Influencer search strategy: With credibility there are two things to bear in mind when working with influencers.
A) Account credibility - though we’re sure you know this by now, make sure that you can authenticate the Influencer’s own organic follower growth. From the perspective of ROI, falsely grown audiences simply do not produce effective results because put simply, there will be a certain percentage of ghost accounts that aren’t capable of engagement or purchase.
B) Thematic credibility - Influencers hold an authoritative voice on their chosen topics and it’s important to make sure that you’re aligning your brand with the relevant authorities that will help to build credibility. Locate the interests of an Influencer’s audience to see how connected they are with particular themes. This together with engagement rate should show you how well their audience interact with what the influencer is saying on the topic.
Neither side, Brand or Influencer, should follow through with a campaign that doesn’t fit their identity; an ill-fitting partnership will have the reverse effect, denting credibility for both the brand and the talent involved.
5. To Create New Product
This part of Influencer Marketing should be the result of a well-developed relationship and continuous success seen from a partnership. Collaborating with an Influencer on a product can be an extremely effective refresh of a brand and help to acquire new interest, with dual amplification through both the brand’s and Influencer’s channels. It also in turn helps to further validate the Influencer’s own credibility for the brand and vice versa, and a clever collaboration of this kind can produce best-selling collections that tap into both brand and Influencer loyalty. Here Influencer Marketing goes far beyond the concept of an ad and acts as a real collaborative process, where content shared is as much about the journey as the end result.
Influencer search strategy: very similar to the above theme of credibility, it’s important that any eventual product collaborations make sense to the brand, Influencer and both their audiences. These collaborations should come from existing partnerships, one where audiences are already attune to the relationship and see it themselves as a logical progression.

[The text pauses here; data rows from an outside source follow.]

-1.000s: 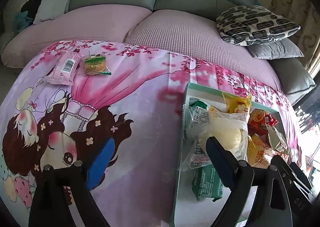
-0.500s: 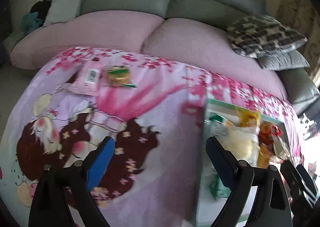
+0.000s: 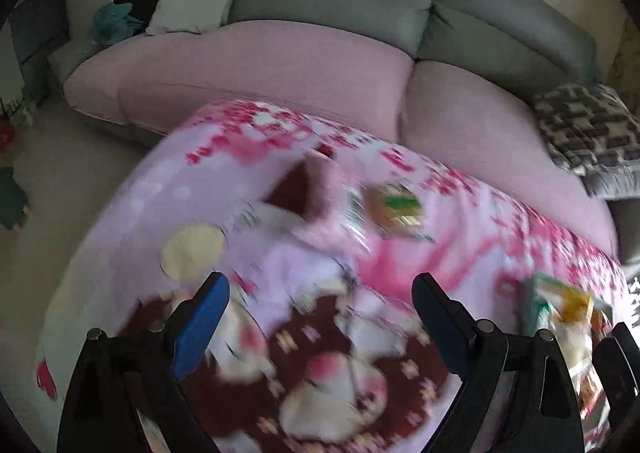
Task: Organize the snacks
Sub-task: 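Grasp the pink wafer pack with the left tool while the right tool grasps the green cookie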
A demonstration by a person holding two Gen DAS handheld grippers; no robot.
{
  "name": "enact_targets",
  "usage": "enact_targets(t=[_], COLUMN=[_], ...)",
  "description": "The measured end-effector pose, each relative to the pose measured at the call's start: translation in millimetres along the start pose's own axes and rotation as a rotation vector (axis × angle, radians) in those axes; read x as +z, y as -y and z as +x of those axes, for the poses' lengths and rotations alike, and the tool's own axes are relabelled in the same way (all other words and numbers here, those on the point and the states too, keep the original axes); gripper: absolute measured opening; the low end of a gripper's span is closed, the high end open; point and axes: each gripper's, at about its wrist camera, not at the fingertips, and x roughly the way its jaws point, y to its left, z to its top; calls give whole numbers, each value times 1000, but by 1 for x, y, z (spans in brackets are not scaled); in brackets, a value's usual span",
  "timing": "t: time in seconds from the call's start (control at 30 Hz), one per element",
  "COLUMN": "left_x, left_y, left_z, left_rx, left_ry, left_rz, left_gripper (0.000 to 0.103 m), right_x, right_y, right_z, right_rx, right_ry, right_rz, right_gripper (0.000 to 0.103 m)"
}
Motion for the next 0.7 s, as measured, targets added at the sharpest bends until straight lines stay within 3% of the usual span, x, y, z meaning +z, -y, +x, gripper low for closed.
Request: enact_targets(t=[0.13, 0.27, 0.5, 0.7], left_x=[30, 50, 63, 70], left_y=[-21, -25, -8, -9], left_z=[40, 83, 124, 132], left_rx=[-62, -173, -167, -142], left_ry=[-66, -169, -253, -244], left_rz=[-60, -90, -3, 21], left_gripper=[93, 93, 92, 76], right_x=[19, 27, 26, 30], right_y=[-28, -56, -76, -95], right_z=[43, 100, 170, 201], right_rx=[84, 67, 44, 47], right_ry=[-40, -107, -183, -197], right_rz=[-21, -135, -202, -268], right_gripper=[103, 97, 93, 89])
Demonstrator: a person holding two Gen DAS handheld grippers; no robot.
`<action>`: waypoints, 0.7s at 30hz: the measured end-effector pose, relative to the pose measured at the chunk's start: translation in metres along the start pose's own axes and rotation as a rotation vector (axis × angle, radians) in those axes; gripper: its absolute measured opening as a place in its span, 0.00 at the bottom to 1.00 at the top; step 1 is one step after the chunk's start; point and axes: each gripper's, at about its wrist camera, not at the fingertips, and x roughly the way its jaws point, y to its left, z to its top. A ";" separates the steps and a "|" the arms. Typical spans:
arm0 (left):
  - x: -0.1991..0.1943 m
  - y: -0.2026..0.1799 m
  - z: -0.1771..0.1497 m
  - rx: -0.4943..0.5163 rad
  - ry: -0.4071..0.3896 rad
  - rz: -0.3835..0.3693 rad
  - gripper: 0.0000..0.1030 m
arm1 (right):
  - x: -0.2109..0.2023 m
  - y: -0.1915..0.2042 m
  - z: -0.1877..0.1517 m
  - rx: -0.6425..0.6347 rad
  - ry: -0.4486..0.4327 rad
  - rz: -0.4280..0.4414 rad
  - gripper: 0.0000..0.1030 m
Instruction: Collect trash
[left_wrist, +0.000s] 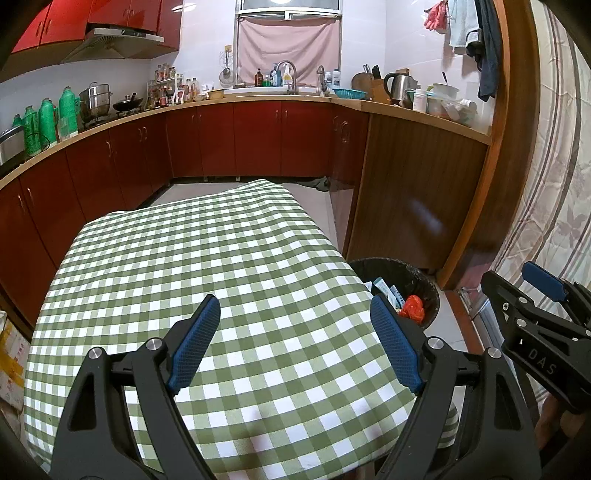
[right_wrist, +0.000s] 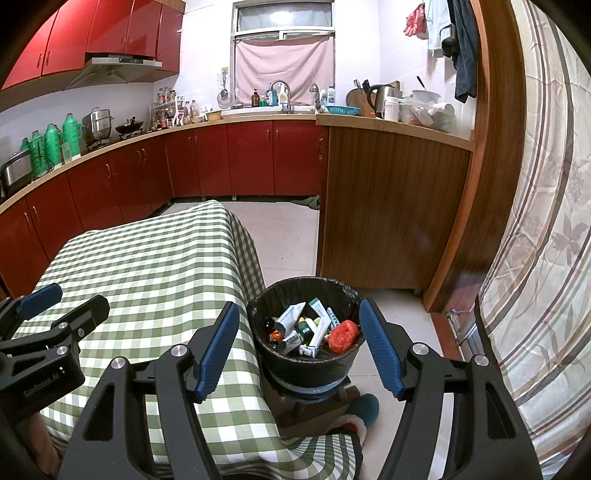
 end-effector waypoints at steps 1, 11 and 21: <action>0.001 0.000 0.000 0.000 0.000 0.000 0.79 | 0.000 -0.001 -0.001 0.002 0.001 0.000 0.64; 0.004 -0.002 0.000 0.004 0.008 -0.014 0.79 | 0.001 -0.003 -0.004 0.007 0.005 -0.002 0.64; 0.007 -0.002 -0.001 0.001 0.009 -0.016 0.86 | 0.003 -0.004 -0.006 0.009 0.010 -0.002 0.64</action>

Influencer Marketing has come under fire over the past few years, questioned to be a mere fad with poor practice and total lack of transparency somewhat denting the strategy’s own credibility. However, note that 3 years on, it’s still going strong and only set to feature more heavily in brands’ own plans this year and in future budgets. How? Because it’s one of the most reactive landscapes in the field. With audiences able to immediately comment and question, such is the nature of social media, the Influencer Marketing industry has had no choice but to adapt (and fast) in order to regain and maintain the trust it once initially presented to brands and audiences. Consequently, it’s one of the most transparent forms of advertising out there (when implemented correctly) and should, along with authenticity, be a core part of an overall brand marketing strategy.